Norm Scott, retired union activist in New York, reports on his blog:
All the above are retirees, most in their 70s and even 80s. People are coming out of the woodwork to sign, risking their health and welfare. You know why: Medicare.
A teacher at a major school running with us and petitioning texted: "The biggest reason people give for signing my petitions is the taking away of Medicare for retirees." So, today, I will be holding a signing event for 15 retirees. But instead of taking an hour at amass event I had to stagger their times to keep them safe - and one good friend who is unvaxed was told not to come. I have to track her down at another time. Another signer called last night to say he was still positive. He's 82 years old.
Yes Virginia, Welcome to UFT Elections: Petitioning in the Age of Covid - Unity Caucus Policy Risks Retiree and working member Health.
New York teacher friends tell me that this challenge to the entrenched leadership is real and has got the current leadership running scared.
Today’s New York Daily News says that the union leadership is attacking retirees who are resisting the move the private healthcare insurance through Medicare Advantage.
But Harry Nespoli, chairman of the Municipal Labor Committee, harshly dismissed the retirees’ concerns earlier this month in a couple of letters obtained by The News.
“The rump retiree group continues to spread misleading information as to the plan provisions,” Nespoli wrote in a Jan. 10 missive to city union leaders.
On the same day, Nespoli — whose committee serves as an umbrella representative for the city’s 102 public sector unions — made a similar charge in a letter to Mayor Adams, who has faced calls from the retiree group to block the Medicare Advantage switchover before an April 1 automatic enrollment deadline.

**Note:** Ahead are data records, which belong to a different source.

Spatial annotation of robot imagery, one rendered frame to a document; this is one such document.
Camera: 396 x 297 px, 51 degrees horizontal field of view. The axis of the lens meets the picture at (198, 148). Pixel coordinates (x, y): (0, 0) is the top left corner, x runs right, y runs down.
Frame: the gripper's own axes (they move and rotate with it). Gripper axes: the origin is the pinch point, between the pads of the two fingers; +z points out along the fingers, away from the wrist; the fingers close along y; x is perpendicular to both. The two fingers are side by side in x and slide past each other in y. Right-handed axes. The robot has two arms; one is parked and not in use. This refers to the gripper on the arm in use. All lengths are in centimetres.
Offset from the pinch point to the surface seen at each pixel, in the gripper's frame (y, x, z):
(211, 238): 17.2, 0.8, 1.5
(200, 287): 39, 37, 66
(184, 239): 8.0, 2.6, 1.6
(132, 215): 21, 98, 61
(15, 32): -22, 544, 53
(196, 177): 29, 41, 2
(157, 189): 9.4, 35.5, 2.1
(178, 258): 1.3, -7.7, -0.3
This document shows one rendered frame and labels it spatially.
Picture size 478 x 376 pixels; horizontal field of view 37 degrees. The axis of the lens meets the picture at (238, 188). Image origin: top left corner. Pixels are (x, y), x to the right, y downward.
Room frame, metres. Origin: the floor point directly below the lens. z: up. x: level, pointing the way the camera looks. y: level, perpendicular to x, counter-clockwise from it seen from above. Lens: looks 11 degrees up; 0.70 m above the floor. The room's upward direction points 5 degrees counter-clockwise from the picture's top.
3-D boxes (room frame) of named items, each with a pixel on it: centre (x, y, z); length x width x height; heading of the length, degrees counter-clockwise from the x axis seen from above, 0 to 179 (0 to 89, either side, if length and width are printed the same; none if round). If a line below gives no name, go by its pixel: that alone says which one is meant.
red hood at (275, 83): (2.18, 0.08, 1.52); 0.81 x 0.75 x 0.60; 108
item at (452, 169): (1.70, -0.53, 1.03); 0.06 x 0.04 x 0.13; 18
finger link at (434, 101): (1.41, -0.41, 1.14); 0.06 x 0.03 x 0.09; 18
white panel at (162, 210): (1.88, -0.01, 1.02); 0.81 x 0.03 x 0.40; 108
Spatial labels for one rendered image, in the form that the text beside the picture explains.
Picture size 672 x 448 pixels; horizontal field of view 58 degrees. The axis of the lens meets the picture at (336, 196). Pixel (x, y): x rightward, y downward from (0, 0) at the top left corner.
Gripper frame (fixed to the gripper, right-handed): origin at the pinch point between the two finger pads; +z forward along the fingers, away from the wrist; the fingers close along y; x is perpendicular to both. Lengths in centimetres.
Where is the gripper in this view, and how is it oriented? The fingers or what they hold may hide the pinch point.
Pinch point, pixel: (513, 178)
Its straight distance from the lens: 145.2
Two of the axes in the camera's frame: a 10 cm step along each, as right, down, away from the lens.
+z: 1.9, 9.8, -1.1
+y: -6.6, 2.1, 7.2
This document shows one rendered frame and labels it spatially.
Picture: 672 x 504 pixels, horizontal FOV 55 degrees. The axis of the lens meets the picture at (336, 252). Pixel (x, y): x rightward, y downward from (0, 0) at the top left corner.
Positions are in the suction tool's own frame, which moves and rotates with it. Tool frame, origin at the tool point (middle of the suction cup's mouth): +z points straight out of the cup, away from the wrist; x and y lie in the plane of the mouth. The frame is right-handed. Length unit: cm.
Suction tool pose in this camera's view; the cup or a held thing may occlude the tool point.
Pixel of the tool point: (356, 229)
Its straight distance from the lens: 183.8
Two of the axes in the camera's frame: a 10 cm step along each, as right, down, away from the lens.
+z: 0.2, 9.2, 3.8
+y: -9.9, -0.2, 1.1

Claiming the “so-called retiree group” has spread “ill-founded and misleading allegations,” Nespoli urged Adams to ignore their pleas because “contrary to what you’ve been told,” the Medicare Advantage plan “makes all doctors/hospitals participating in Medicare available” to retirees.
But Nespoli’s claim is contradicted by a story in the same Daily News article describing how a retiree, a cancer patient at Memorial Sloan Kettering hospital, has been informed her cancer treatments will not be covered under the new Medicare Advantage plan.
All this bull makes me scream for a single national health care system.
In the mean while the teacher opposition caucus is running on a platform opposed to Medicare Advantage.
The United for Change coalition adopted this platform plank:
No Corporate Interests in Education and Healthcare: We will fight to remove private greed from our profession, our livelihood, and our schools.
There are a lot of retired teachers who are members of the UFT and get to vote.